>>>

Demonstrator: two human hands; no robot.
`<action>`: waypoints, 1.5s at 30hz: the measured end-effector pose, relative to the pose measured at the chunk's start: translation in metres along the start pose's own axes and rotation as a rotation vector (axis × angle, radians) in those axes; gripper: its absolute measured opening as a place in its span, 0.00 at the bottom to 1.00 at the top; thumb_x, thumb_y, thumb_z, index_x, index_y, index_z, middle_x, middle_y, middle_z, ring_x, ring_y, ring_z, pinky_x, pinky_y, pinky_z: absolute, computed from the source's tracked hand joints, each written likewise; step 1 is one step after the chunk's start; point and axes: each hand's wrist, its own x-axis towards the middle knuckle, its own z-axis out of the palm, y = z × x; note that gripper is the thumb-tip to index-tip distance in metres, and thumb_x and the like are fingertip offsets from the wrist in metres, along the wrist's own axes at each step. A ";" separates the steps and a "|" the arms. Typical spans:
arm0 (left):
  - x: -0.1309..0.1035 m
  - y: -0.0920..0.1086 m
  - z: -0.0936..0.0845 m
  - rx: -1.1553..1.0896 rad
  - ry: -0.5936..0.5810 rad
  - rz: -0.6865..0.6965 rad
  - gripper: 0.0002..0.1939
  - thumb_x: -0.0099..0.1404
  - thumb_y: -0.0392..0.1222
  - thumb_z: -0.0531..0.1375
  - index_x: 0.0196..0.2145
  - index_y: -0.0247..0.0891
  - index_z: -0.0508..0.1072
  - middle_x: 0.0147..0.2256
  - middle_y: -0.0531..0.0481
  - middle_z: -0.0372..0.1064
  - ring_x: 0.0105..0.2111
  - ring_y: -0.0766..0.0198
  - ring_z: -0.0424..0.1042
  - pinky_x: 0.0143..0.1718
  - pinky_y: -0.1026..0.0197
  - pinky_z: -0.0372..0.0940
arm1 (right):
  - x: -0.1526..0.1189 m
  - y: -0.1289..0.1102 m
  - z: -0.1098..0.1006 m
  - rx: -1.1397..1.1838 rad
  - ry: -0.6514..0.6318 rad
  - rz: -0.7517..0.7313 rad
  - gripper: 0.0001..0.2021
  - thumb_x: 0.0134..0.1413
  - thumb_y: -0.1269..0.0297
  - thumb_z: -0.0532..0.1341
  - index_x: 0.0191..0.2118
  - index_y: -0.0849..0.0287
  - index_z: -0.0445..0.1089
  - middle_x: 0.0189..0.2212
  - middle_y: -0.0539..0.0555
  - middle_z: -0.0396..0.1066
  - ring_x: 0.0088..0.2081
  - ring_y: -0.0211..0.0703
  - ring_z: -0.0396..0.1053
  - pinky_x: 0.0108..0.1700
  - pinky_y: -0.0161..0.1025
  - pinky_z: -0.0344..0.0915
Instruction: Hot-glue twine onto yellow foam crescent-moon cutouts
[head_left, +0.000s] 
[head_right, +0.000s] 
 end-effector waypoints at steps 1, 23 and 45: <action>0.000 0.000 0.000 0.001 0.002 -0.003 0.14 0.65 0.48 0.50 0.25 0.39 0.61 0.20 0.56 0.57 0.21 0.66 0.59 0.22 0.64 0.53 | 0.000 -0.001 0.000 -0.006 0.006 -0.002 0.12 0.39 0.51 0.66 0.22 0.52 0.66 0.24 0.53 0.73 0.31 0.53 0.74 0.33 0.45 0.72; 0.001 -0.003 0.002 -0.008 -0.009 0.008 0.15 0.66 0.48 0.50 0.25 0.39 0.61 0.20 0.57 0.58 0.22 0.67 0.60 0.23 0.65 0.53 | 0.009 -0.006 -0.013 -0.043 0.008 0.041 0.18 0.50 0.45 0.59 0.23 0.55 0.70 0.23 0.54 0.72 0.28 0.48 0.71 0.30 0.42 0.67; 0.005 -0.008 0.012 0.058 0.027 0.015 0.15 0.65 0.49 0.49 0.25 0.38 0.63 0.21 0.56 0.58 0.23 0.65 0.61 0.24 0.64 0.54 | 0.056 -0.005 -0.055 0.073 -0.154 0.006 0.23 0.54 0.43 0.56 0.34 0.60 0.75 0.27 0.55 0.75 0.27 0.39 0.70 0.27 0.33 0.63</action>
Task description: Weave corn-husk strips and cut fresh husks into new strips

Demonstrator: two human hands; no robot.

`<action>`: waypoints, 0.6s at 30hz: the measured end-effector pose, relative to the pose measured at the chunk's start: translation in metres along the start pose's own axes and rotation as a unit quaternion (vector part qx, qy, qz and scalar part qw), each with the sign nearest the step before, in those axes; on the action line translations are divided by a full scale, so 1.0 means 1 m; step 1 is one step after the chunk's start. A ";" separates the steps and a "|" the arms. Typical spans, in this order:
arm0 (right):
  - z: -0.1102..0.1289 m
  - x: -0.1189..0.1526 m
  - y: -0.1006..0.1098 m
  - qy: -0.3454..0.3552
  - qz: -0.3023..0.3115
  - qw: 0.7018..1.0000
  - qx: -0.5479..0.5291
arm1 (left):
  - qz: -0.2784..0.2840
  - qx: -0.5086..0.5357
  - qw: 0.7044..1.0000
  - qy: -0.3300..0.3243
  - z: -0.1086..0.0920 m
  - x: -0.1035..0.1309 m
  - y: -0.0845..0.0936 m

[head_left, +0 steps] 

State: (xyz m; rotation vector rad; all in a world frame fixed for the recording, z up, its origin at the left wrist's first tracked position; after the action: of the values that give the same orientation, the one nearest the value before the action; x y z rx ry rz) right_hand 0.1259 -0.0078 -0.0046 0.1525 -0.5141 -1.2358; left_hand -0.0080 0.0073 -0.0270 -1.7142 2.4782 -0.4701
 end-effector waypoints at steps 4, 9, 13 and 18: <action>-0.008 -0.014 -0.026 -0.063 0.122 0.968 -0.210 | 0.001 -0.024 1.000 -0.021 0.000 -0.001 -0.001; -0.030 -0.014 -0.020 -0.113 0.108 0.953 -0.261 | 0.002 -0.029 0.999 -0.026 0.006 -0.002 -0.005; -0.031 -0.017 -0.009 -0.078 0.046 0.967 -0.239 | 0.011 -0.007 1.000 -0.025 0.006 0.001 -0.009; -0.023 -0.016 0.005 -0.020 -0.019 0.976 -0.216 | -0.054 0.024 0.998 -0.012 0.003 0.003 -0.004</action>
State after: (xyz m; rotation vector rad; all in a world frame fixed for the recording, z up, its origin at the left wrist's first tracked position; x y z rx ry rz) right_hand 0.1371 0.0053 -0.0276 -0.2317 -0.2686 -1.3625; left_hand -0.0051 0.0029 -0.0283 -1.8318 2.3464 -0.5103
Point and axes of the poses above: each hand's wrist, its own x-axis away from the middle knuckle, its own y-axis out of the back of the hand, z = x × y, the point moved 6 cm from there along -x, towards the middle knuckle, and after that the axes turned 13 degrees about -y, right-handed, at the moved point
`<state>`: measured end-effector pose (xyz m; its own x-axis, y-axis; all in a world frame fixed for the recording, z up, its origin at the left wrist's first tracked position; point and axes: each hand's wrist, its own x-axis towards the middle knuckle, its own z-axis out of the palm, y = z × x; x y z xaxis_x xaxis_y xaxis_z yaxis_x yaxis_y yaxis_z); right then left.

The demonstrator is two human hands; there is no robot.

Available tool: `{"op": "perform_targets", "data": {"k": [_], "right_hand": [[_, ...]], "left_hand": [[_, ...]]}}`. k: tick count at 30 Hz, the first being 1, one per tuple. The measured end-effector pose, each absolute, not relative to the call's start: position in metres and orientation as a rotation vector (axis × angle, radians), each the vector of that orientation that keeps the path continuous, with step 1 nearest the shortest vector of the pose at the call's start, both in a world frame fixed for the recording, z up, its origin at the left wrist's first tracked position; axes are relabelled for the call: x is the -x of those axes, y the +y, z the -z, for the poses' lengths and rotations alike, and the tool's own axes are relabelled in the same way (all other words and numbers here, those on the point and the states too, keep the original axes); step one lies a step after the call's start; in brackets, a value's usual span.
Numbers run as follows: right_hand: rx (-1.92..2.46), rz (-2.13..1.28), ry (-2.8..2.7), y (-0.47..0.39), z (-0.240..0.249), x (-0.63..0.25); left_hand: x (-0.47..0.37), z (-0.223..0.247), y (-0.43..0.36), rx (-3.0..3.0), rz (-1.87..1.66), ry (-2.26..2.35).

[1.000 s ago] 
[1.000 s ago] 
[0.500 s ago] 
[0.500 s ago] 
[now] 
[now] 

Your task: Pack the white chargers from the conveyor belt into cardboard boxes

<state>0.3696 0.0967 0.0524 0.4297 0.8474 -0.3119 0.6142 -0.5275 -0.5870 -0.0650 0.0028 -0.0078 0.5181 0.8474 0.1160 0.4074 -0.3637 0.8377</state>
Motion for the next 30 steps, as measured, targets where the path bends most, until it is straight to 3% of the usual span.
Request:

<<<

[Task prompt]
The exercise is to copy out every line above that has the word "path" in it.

[Written response]
Available tool: `{"op": "perform_targets", "data": {"k": [_], "right_hand": [[_, ...]], "left_hand": [[_, ...]]}}`. k: tick count at 30 Hz, the first being 1, one per tuple. The measured end-effector pose, each absolute, not relative to the call's start: position in metres and orientation as a rotation vector (axis × angle, radians), each the vector of that orientation that keeps the path continuous, with step 1 nearest the shortest vector of the pose at the call's start, both in a world frame fixed for the recording, z up, its origin at the left wrist's first tracked position; axes are relabelled for the call: x is the -x of those axes, y the +y, z the -z, for the poses' lengths and rotations alike, and the tool's own axes are relabelled in the same way (all other words and numbers here, those on the point and the states too, keep the original axes); step one lies a step after the call's start; in brackets, a value's usual span.
Motion for the next 30 steps, as measured, targets where the path bends most, until it is straight to 3% of the usual span.

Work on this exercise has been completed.